• [Try it]:
From the entries below, retype only the lines from the one with "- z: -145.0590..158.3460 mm" through the one with "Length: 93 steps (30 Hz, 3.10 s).", exactly as written.

• [Provided data]:
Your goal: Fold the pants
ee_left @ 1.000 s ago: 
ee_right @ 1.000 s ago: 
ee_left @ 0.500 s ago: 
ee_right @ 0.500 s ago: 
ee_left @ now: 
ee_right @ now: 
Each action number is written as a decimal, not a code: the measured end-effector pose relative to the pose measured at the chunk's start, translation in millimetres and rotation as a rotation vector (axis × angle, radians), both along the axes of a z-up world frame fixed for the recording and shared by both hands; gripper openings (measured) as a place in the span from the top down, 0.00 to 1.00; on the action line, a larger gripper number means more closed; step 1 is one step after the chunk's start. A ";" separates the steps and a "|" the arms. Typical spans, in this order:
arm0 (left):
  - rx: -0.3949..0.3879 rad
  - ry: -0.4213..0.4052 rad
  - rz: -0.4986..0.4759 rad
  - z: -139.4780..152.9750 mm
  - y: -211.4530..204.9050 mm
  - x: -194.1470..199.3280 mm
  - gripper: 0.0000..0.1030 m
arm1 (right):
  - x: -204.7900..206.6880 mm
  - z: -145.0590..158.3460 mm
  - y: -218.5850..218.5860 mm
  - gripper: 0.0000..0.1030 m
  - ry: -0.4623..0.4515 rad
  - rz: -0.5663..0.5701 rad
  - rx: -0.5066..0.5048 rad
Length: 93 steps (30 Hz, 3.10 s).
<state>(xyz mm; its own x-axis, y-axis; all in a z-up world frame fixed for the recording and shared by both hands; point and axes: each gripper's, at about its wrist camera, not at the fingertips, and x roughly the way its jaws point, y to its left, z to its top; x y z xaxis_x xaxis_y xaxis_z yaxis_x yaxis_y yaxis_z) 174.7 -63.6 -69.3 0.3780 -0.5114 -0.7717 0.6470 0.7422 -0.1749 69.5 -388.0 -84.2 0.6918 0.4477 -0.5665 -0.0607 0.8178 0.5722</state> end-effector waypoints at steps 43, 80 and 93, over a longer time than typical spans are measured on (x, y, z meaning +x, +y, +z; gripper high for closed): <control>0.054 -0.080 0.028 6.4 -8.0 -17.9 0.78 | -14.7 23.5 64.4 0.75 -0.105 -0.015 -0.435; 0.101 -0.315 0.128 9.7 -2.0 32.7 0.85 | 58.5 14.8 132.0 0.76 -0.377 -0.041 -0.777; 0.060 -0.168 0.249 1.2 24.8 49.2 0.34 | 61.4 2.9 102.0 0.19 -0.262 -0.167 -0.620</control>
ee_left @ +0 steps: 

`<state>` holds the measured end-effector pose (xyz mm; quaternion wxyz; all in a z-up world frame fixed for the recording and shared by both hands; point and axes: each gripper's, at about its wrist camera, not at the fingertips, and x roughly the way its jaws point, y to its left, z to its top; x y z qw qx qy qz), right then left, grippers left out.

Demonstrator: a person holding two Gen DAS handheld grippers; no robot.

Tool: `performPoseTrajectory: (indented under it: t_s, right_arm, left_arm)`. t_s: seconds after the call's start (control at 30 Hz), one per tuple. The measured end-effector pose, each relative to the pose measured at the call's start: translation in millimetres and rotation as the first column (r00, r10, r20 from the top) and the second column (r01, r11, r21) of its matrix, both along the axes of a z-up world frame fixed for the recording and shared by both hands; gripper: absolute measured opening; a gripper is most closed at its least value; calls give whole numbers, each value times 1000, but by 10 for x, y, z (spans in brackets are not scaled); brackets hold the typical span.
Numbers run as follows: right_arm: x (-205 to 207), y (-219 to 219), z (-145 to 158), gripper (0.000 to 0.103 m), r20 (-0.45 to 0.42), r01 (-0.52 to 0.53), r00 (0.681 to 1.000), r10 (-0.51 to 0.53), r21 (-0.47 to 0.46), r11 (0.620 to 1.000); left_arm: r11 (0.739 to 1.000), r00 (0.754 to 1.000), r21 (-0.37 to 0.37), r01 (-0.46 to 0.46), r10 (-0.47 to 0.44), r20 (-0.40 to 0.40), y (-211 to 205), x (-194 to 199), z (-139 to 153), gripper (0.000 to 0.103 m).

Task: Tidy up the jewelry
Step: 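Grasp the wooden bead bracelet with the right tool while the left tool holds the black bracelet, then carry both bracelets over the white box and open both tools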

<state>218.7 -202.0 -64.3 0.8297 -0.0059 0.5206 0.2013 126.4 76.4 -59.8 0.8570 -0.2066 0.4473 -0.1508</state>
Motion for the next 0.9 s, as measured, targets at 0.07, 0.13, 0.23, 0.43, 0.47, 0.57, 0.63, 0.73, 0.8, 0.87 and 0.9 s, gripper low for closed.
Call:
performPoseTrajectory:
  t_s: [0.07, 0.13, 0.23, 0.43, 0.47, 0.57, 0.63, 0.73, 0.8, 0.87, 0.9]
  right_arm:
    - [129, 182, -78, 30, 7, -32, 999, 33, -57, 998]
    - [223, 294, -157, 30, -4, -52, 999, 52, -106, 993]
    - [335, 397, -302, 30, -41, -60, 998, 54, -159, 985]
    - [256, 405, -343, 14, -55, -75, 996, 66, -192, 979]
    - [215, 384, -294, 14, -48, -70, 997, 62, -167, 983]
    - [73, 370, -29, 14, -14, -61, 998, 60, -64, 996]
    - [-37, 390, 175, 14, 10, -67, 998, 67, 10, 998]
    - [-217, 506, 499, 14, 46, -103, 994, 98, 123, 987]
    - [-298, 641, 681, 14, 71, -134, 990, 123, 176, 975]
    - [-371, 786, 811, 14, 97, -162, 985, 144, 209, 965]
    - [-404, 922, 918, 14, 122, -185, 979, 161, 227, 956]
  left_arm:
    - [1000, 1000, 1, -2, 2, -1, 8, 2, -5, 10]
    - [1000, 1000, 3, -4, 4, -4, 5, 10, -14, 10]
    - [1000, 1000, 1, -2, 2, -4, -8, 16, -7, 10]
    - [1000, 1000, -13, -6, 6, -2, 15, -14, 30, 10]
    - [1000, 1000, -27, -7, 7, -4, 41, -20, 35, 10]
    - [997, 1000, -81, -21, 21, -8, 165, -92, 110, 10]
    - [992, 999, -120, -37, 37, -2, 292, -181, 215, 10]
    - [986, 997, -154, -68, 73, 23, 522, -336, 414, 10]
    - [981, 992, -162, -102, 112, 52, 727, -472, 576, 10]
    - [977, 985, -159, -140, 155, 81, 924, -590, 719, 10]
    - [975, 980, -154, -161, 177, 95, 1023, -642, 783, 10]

• [Reply]:
  - z: -145.0590..158.3460 mm
  - y: -218.5850..218.5860 mm
  - gripper: 0.0000..0.1030 m
  - ry: -0.4623..0.4515 rad
  - rz: -0.5663..0.5701 rad
  - rx: -0.5066..0.5048 rad
Length: 93 steps (30 Hz, 3.10 s).

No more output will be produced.